Lors d'une interview sur France Inter, Leïla Chaouachi, docteure en pharmacie et rapporteure de l'enquête annuelle sur la soumission chimique, a déclaré que ces actes ne sont pas de simples faits divers, mais des symptômes d'une violence systémique enracinée dans notre société. Elle a rappelé que le procès de l'ex-sénateur Joël Guerriau, accusé d'avoir drogué la députée Sandrine Josso pour l'agresser sexuellement, illustre bien cette problématique complexe.
Chaouachi a insisté sur le fait que la soumission chimique doit être considérée comme "un enjeu de santé publique majeur". Elle a expliqué que ces situations dramatiques révèlent des dynamiques plus profondes de violence et d'abus qui touchent de nombreuses personnes, en particulier des femmes. En effet, selon l'Agence nationale de sécurité du médicament (ANSM), ces crimes se multiplient, nécessitant une réponse collective et structurée.
Ces déclarations tombent à point nommé alors que la France se trouve à un tournant dans la lutte contre ces abus. Des experts en santé publique, comme ceux du Le Monde, soulignent l'urgence d'éduquer le public et les professionnels de santé afin de mieux détecter et prévenir ces incidents.

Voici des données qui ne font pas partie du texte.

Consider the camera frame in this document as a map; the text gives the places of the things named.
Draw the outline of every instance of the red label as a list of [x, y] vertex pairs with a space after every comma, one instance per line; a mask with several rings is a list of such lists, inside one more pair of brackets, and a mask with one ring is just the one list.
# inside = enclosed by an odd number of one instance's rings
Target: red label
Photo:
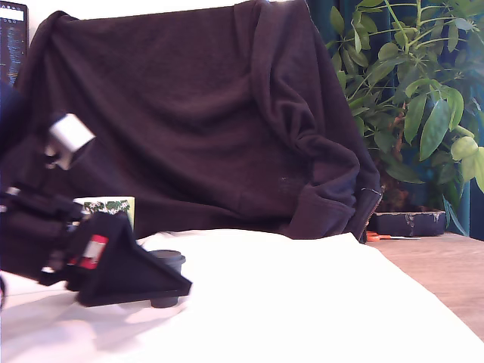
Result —
[[89, 270], [96, 268], [108, 241], [106, 237], [94, 234], [85, 248], [79, 265]]

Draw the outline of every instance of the black triangular bracket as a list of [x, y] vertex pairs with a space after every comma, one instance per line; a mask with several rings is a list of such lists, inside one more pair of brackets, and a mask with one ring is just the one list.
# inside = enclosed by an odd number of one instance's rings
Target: black triangular bracket
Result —
[[136, 243], [125, 213], [115, 216], [95, 213], [79, 226], [76, 235], [84, 241], [87, 236], [88, 239], [101, 236], [106, 241], [95, 268], [83, 267], [82, 257], [75, 266], [70, 266], [74, 273], [70, 274], [67, 289], [79, 290], [77, 301], [81, 305], [101, 306], [189, 294], [189, 280]]

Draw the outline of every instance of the black cylinder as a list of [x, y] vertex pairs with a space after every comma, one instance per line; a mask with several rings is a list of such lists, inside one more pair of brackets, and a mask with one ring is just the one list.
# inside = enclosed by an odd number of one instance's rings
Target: black cylinder
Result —
[[[182, 265], [185, 263], [186, 258], [179, 251], [156, 250], [150, 251], [150, 253], [178, 273], [182, 272]], [[151, 300], [151, 306], [158, 309], [169, 308], [175, 306], [176, 304], [178, 304], [178, 297], [163, 297], [160, 299]]]

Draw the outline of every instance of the white wall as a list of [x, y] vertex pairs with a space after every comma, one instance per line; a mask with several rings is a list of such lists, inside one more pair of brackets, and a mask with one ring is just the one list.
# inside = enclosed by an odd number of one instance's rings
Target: white wall
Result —
[[79, 19], [122, 17], [126, 15], [216, 8], [244, 0], [16, 0], [29, 7], [30, 38], [39, 24], [56, 10]]

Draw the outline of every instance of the dark brown blanket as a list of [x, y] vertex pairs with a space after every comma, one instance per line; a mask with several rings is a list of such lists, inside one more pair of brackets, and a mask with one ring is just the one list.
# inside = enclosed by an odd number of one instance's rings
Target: dark brown blanket
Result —
[[[380, 198], [303, 0], [100, 20], [57, 12], [17, 88], [39, 135], [55, 112], [97, 135], [48, 190], [134, 196], [138, 237], [211, 228], [359, 237]], [[5, 180], [16, 165], [5, 163]]]

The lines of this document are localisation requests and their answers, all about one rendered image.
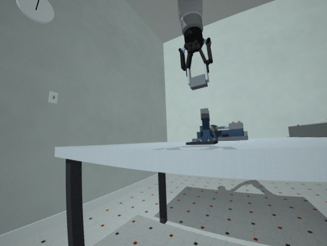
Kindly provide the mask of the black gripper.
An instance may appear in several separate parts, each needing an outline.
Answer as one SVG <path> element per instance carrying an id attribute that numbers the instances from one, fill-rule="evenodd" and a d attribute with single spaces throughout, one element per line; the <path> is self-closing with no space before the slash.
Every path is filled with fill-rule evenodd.
<path id="1" fill-rule="evenodd" d="M 204 62 L 205 79 L 207 82 L 209 82 L 209 77 L 208 77 L 209 67 L 208 67 L 208 65 L 210 63 L 213 63 L 211 47 L 210 47 L 211 39 L 210 38 L 204 39 L 202 36 L 202 30 L 197 26 L 192 26 L 184 32 L 184 41 L 185 41 L 184 47 L 182 49 L 179 48 L 178 50 L 180 52 L 181 68 L 183 71 L 186 71 L 187 83 L 190 86 L 189 78 L 191 78 L 191 71 L 190 71 L 191 61 L 192 61 L 193 53 L 195 53 L 195 52 L 199 52 L 202 57 L 202 60 Z M 202 46 L 204 43 L 207 46 L 208 60 L 206 60 L 206 58 L 202 52 Z M 184 53 L 185 53 L 186 49 L 187 49 L 187 60 L 185 62 Z"/>

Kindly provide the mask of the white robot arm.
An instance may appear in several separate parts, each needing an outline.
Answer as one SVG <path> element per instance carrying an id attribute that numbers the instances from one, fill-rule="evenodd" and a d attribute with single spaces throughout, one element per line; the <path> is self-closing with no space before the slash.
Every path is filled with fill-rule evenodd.
<path id="1" fill-rule="evenodd" d="M 183 35 L 192 26 L 199 27 L 203 32 L 202 12 L 202 0 L 178 0 L 178 15 Z"/>

La voix de Leïla Chaouachi résonne comme un appel à une prise de conscience collective. "Il est temps d'agir et de ne plus tourner la tête face à ce phénomène", a-t-elle ajouté. À mesure que le procès de Joël Guerriau se déroule à Paris, elle espère que cela engendrera des discussions importantes et changera les mentalités autour de la question de la soumission chimique.